Nous peinons encore à prendre toute la mesure de ce bouleversement, et plus encore à le faire partager au plus grand nombre. Les représentations dans l’espace public n’ont pas été ajustées à temps. Le discours sur ces transformations ne s’est pas toujours articulé avec clairvoyance, et en dehors du monde de la recherche, il a été confisqué par ceux qui refusent de les reconnaître, en prônant une image figée, une identité uniforme, des racines uniques.
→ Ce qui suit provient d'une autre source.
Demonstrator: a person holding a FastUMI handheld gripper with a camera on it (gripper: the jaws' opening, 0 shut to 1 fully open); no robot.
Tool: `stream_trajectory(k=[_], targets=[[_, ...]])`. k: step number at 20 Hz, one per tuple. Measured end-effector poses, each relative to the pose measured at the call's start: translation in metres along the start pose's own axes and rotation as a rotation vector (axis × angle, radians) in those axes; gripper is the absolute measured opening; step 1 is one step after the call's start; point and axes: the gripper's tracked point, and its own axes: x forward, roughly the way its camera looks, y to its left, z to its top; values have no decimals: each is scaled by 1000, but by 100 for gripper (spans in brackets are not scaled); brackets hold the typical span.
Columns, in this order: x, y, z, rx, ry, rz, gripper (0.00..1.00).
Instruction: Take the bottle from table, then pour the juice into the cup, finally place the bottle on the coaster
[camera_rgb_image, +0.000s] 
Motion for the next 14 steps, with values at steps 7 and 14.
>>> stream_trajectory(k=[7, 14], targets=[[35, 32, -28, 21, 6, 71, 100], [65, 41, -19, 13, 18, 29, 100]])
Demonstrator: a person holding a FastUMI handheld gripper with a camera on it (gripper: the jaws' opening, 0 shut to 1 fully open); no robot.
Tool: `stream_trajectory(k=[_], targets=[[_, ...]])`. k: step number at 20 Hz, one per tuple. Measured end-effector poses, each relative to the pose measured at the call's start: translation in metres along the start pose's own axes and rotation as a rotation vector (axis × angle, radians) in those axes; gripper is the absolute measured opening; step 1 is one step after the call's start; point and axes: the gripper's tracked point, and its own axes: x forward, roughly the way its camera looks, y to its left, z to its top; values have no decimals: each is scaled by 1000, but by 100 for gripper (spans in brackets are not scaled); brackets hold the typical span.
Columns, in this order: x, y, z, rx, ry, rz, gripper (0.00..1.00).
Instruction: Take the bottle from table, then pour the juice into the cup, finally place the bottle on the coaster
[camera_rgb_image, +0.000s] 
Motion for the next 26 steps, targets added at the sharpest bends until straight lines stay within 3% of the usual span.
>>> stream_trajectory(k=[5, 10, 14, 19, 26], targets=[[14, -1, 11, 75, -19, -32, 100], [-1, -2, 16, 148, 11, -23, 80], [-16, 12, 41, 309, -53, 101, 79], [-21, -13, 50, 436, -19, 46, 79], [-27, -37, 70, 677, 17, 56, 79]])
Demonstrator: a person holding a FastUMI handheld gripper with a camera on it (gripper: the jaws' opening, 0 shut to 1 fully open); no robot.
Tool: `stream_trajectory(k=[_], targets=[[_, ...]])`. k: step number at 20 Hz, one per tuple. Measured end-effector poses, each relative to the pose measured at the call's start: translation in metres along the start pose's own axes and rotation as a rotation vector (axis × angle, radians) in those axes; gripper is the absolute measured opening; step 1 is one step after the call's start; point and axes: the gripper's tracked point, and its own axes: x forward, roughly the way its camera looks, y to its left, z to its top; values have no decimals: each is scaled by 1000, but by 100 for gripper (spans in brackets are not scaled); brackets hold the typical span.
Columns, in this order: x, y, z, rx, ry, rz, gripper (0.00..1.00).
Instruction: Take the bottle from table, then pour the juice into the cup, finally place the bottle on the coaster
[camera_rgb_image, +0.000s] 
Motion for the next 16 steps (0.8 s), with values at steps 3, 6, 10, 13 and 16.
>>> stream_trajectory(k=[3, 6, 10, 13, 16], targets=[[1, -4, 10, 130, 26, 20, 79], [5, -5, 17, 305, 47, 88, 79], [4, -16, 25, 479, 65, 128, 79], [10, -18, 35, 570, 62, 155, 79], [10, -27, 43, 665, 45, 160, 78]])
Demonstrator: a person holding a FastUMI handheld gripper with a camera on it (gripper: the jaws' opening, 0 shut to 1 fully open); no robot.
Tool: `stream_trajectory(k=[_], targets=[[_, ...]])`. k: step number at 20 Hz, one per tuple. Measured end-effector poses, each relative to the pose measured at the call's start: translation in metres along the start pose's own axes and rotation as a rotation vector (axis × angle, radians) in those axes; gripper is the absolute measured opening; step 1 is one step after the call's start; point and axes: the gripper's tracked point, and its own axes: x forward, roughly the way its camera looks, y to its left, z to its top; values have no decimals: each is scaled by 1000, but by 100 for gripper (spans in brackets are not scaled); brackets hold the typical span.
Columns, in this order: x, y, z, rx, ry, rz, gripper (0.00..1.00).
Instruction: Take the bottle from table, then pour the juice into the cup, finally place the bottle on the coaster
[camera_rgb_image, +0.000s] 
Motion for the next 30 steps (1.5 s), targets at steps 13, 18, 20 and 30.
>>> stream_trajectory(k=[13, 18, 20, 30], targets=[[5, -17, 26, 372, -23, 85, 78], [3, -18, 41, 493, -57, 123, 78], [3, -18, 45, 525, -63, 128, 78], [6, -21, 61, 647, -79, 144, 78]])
Ou alors il est instrumentalisé par ceux qui défendent une vision essentialiste de l’identité, nourrie de concurrence mémorielle et de revendications racialistes.

Notre histoire nous démontre au contraire les mensonges de l’idéologie des races et les impasses de l’universalisme dévoyé du colonialisme ; elle nous raconte les hybridations et les créolisations, les passerelles et les chemins poursuivis ensemble, les souffrances et les crimes, mais aussi les combats menés pour faire triompher les idéaux de liberté, d’égalité et de fraternité qui doivent nous rassembler.

Dans son nouveau projet scientifique et culturel et dans son parcours permanent, le Musée national de l’histoire de l’immigration prendra désormais en compte les migrations forcées dans l’espace colonial français, à l’origine de la première forme industrielle d’exploitation humaine : la traite et l’esclavage colonial.

C’est ainsi que nous ferons comprendre comment la colonisation n’a pas seulement changé les sociétés colonisées, mais aussi les sociétés colonisatrices, en les forçant à s’interroger sur le sens qu’elles attachent à l’universalisme qu’elles professent, et en les mettant à l’épreuve d’appliquer ces valeurs y compris aux populations qu’elles dominaient.

C’est de cette tension qu’est née le véritable universalisme, celui dont parlait Aimé Césaire :

« Il y a deux manières de se perdre : par ségrégation murée dans le particulier ou par dilution dans l’“universel”. Ma conception de l’universel est celle d’un universel riche de tout le particulier, riche de tous les particuliers, approfondissement et coexistence de tous les particuliers[1]. »

C’est en réalisant ce projet qu’on expulsera le racisme et l’antisémitisme de nos sociétés pour faire de la culture et du patrimoine des instruments de citoyenneté et des vecteurs de fraternité.

 

 

[1] Aimé Césaire, « Lettre à Maurice Thorez, 24 octobre 1956 », Présence africaine, 1956.